GoogObits: Emilio Cruz, Artist Known for Dreamlike Imagery, Dies at 66

The main reason I do GoogObits is so I can find out what people did with their lives. Emilio Cruz got quite a bit done.

Emilio Cruz, Artist Known for Dreamlike Imagery, Dies at 66

By KEN JOHNSON

Emilio Cruz a Manhattan painter, writer and performance artist, died on Friday at St. Vincent’s Hospital. He was 66.

The cause was pancreatic cancer, said his wife, Patricia Cruz.

When Mr. Cruz began his career in the 1960’s, he was associated with artists like Lester JohnsonBob Thompson and Jan Muller, painters who absorbed the formal lessons of Abstract Expressionism but applied them to figurative representational painting. In his paintings, Mr. Cruz mixed human figures, animal and natural history imagery and archaeological references to create dreamlike pictures that often projected dark views of humanity’s violent and destructive tendencies.

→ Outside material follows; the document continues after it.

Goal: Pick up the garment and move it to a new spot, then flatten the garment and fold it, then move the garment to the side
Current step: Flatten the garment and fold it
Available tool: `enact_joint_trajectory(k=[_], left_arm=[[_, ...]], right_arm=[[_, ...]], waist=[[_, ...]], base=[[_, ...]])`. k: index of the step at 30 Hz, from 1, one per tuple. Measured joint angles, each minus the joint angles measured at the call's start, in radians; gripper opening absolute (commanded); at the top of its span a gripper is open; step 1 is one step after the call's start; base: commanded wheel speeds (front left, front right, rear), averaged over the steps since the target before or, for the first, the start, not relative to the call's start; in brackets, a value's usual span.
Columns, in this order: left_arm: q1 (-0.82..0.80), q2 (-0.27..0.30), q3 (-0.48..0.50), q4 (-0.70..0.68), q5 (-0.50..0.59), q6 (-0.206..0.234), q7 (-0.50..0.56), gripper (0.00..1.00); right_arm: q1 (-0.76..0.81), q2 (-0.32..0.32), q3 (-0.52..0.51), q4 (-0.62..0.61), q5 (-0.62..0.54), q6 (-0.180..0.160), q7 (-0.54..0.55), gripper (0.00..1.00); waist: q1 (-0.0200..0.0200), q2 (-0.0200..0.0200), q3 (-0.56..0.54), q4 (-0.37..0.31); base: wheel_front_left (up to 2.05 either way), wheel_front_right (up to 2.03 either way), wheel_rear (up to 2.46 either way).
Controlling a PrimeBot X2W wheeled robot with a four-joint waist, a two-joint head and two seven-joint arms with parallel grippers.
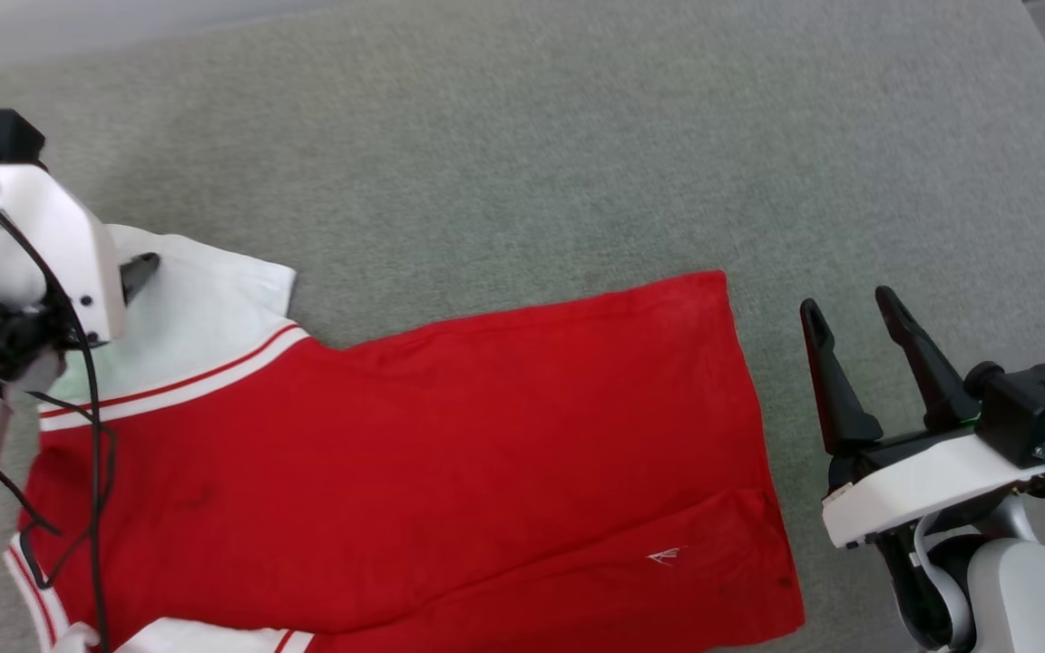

A poet and a playwright, Mr. Cruz wrote two plays, “Homeostasis: Once More the Scorpion” and “The Absence Held Fast to Its Presence,” that were produced in 1981 at the Open Eye Theater in New York. The plays were later performed in Europe as part of the World Theater Festival.

Emilio Antonio Cruz Jr. was born in the Bronx on March 15, 1938. He studied art at the Art Students League and the New School for Social Research in New York; the University of Louisville in Kentucky; and the Seong Moy School of Painting and Graphics in Provincetown, Mass. His first solo exhibition, at the Zabriskie Gallery in New York in 1963, was followed by many solo and group exhibitions in the United States and abroad. He had museum exhibitions at the Studio Museum in Harlem in 1987 and the Pennsylvania Academy of the Fine Arts in 1997. His most recent exhibition, “I Am Food I Eat the Eater of Food,” was on view this fall at the Alitash Kebede Gallery in Los Angeles.

In the 1970’s Mr. Cruz lived in Chicago and taught at the school of the Art Institute of Chicago. He returned to New York in 1982 and in the late 80’s resumed teaching. At his death he held assistant professorships at both the Pratt Institute and New York University.

In addition to his wife, who is the executive director of Aaron Davis Hall at City College in New York, Mr. Cruz is survived by a son, Dimitri, also of New York.